В середине апреля русские перешли реку Одер в семидесяти километрах от Берлина и двинулись на город в заключительном, неудержимом натиске. В бой были брошены жалкие остатки немецкой армии: спешно мобилизованные ветераны Первой мировой, плохо обученные батальоны народного ополчения и тощие мальчишки пятнадцати-шестнадцати лет (некоторые даже младше, и их расстреливали на месте при попытке к бегству) из гитлерюгенда. Некто, чьего имени история не сохранила, в своем дневнике описывает их: «Совсем еще мальчики, детские лица выглядывают из-под стальных шлемов не по размеру. Самым старшим лет по пятнадцать, и они стоят в строю, такие маленькие, худенькие в своих болтающихся форменных мундирах». Горстка несчастных оборванцев — вот и все, что стояло между приближающимся врагом и непобедимыми нацистами, трясущимися от страха в бункере. 16 апреля 1945 года три четверти миллиона советских солдат Первого Белорусского фронта под командованием маршала Жукова пошли в наступление на Берлин, имея в своем распоряжении почти четыре тысячи танков, семнадцать тысяч артиллерийских орудий и минометов. Стрельба и взрывы слышались за семьдесят километров. 18 апреля русские прорвали оборону немецкой армии и остановились всего за 30 километров от столицы, намереваясь окружить город с двух сторон и отрезать подходы. Конец мог наступить со дня на день.
К тому времени Ева уже слышала грохот артиллерии вдали и наблюдала за нарастающим беспорядком в бункере. Большинство обитателей подумывали о побеге — или самоубийстве. В ее письме к Герте Шнайдер, помеченном 19 апреля 1945 года, звучат прощальные нотки. Начинает она с извинений, что не звонит подруге:
Дорогая моя Герта!
Спасибо тебе большое за два твоих милых письма. Пожалуйста, прими мои наилучшие пожелания к твоему дню рождения в письменном виде. Из-за плохой связи у меня нет возможности поговорить с тобой по телефону. Но я надеюсь, что скоро тебе предстоит счастливое воссоединение с твоим Эрвином [мужем]. И еще надеюсь, что его поздравительное письмо вот-вот дойдет до тебя. Не может оно пропасть!
Посреди какофонии разрушения Ева цеплялась за обычай, согласно которому друзья непременно поздравляли друг друга с днем рождения.

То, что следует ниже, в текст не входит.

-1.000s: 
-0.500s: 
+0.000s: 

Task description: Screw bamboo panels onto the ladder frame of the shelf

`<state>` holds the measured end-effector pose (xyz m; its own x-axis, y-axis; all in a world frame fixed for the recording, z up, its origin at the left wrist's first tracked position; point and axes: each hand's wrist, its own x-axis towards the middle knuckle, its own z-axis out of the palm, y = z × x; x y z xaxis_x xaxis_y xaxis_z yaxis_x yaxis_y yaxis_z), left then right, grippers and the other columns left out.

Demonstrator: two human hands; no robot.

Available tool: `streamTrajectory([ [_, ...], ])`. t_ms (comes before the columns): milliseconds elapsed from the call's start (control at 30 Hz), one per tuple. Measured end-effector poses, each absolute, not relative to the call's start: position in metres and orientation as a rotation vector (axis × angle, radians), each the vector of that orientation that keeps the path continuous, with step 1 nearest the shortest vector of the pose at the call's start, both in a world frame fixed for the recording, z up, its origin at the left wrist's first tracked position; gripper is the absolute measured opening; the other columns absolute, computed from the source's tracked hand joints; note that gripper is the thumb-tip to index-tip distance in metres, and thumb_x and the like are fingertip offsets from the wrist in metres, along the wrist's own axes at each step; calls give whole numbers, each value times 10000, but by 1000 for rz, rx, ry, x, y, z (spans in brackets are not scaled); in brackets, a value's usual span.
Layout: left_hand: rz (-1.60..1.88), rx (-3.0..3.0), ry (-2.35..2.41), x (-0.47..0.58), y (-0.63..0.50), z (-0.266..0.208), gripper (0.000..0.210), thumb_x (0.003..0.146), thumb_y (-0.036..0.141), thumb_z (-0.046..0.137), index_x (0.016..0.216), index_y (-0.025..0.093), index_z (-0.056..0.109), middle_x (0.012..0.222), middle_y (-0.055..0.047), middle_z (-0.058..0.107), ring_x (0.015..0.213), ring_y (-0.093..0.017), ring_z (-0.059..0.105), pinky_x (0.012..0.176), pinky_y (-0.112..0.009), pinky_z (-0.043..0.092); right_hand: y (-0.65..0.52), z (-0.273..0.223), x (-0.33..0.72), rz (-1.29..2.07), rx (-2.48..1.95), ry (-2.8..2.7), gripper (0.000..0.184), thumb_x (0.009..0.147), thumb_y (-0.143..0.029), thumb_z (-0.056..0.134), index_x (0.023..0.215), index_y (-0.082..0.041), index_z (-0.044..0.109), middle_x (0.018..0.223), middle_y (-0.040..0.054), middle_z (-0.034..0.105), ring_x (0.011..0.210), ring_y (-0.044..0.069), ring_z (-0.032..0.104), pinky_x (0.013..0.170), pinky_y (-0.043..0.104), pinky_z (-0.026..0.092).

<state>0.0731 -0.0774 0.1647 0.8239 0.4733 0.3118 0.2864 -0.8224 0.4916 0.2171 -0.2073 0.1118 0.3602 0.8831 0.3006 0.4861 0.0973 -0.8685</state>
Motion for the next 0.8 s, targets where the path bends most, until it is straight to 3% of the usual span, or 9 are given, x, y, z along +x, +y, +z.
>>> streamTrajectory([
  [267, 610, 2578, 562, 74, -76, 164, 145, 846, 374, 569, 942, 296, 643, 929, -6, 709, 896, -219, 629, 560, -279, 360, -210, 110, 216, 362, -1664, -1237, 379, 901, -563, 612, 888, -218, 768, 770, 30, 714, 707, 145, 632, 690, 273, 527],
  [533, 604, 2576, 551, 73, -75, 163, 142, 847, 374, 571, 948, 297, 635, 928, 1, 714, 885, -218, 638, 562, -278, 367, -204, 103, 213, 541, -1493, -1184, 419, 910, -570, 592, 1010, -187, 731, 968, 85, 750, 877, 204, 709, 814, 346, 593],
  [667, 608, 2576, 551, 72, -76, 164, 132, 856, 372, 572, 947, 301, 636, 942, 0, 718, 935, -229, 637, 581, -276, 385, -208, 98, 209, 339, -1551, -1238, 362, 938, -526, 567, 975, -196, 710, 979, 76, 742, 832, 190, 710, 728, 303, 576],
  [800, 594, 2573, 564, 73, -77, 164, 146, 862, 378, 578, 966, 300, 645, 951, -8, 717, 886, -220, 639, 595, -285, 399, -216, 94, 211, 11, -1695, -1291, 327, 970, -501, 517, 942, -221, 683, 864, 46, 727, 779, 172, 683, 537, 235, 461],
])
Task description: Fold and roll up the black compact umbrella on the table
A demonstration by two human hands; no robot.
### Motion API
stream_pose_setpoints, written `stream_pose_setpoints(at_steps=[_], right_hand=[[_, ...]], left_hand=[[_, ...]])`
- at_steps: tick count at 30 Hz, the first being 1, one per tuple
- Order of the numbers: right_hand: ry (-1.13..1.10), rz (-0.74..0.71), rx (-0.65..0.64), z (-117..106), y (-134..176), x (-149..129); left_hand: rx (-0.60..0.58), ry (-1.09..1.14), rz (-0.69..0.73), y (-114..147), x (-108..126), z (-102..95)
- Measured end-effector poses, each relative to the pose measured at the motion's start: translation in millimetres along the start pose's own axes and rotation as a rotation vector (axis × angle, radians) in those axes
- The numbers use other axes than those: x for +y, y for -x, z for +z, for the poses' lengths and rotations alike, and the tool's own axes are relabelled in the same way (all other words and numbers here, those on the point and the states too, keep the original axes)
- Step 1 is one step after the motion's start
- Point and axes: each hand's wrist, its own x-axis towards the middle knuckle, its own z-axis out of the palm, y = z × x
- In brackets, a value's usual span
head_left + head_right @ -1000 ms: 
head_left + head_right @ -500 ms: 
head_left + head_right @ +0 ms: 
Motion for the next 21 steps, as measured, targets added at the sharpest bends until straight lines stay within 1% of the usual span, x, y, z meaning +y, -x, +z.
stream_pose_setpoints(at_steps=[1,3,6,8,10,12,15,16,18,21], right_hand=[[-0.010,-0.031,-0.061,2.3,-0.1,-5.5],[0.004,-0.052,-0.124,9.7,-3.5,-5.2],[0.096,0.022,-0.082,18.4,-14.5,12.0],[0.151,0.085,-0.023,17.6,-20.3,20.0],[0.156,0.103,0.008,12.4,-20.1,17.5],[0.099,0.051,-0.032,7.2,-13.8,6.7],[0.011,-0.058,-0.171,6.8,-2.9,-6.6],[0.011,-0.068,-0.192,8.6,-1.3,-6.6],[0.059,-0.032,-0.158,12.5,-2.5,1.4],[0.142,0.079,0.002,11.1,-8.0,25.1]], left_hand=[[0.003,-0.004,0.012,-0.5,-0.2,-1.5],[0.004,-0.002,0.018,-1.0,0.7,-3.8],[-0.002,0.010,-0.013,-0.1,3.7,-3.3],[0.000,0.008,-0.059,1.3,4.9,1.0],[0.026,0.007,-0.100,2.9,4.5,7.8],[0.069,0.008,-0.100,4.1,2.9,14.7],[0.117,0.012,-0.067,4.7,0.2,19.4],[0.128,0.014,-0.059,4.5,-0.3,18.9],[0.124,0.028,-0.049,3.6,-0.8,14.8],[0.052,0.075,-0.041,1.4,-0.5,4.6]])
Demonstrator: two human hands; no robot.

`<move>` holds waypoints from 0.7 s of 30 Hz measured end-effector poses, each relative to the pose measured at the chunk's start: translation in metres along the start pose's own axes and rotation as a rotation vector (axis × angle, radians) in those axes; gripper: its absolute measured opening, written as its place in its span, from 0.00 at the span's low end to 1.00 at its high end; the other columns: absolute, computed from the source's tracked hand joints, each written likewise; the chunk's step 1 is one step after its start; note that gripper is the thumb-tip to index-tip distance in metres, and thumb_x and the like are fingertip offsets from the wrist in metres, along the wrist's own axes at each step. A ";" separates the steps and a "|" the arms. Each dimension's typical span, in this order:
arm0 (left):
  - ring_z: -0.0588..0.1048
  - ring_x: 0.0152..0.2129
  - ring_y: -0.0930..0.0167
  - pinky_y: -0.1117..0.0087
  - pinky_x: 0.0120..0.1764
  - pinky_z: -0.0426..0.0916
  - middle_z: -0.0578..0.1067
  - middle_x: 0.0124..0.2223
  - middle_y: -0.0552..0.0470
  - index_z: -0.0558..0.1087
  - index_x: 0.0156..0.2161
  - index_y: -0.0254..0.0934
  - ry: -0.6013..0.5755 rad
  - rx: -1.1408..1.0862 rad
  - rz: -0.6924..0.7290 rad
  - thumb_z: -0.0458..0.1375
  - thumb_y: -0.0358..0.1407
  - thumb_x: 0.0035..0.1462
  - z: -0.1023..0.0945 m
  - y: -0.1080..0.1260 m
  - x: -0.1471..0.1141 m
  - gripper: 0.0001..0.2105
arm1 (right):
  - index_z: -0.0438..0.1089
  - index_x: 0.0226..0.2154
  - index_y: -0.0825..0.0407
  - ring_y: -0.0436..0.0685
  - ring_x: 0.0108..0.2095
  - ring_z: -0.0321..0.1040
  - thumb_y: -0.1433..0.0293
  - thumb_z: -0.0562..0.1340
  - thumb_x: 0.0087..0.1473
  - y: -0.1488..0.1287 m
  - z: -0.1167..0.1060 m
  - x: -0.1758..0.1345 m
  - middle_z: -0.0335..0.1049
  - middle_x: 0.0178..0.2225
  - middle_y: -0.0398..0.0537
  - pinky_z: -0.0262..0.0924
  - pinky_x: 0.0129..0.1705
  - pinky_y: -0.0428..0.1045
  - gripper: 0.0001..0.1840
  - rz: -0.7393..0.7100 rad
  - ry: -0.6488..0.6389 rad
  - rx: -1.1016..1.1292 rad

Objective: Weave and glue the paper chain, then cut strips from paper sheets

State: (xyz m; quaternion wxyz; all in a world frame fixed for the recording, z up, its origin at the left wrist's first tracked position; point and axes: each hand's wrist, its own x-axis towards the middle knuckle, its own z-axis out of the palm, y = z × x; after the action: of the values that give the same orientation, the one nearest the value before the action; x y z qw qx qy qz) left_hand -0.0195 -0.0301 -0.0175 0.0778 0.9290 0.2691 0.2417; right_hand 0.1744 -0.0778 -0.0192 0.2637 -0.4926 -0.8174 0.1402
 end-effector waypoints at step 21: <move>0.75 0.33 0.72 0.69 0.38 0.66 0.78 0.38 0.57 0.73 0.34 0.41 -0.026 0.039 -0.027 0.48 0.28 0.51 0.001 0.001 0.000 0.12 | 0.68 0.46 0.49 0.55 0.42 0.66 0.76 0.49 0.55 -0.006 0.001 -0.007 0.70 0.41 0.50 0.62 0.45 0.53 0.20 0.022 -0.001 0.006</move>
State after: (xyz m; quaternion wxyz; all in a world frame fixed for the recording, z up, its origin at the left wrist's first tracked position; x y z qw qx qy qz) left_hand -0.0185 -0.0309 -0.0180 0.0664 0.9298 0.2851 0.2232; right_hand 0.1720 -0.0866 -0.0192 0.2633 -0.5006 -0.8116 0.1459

Для немцев день рождения очень важен. Когда моей матери было под девяносто, она все еще радовалась и волновалась, словно дитя малое, перед тем как справить очередную годовщину. И это при том, что она вечно скрывала свой возраст, застряв на тридцати девяти в течение целого десятилетия, а затем прибавляя потихоньку годик-другой, пять, десять, ничуть не сомневаясь, что ей поверят. В семьдесят четыре она впервые познакомилась с моим сожителем и с заговорщическим видом прошептала: «Не говори ему, сколько мне лет!» Однако не дай бог ее дочери забыть о ее дне рождения, не послать открытку и цветы! Она-то уж точно никогда не забывала о наших. За несколько дней она звонила — не важно, исполнялось мне двадцать пять или пятьдесят пять — и спрашивала: «Ты волнуешься, дорогая? Я тебе не скажу, что ты получишь в подарок… это секрет!» Угроза всемирного потопа не заставила бы ее приоткрыть тайну, хотя обычно она дарила мне то, что я просила.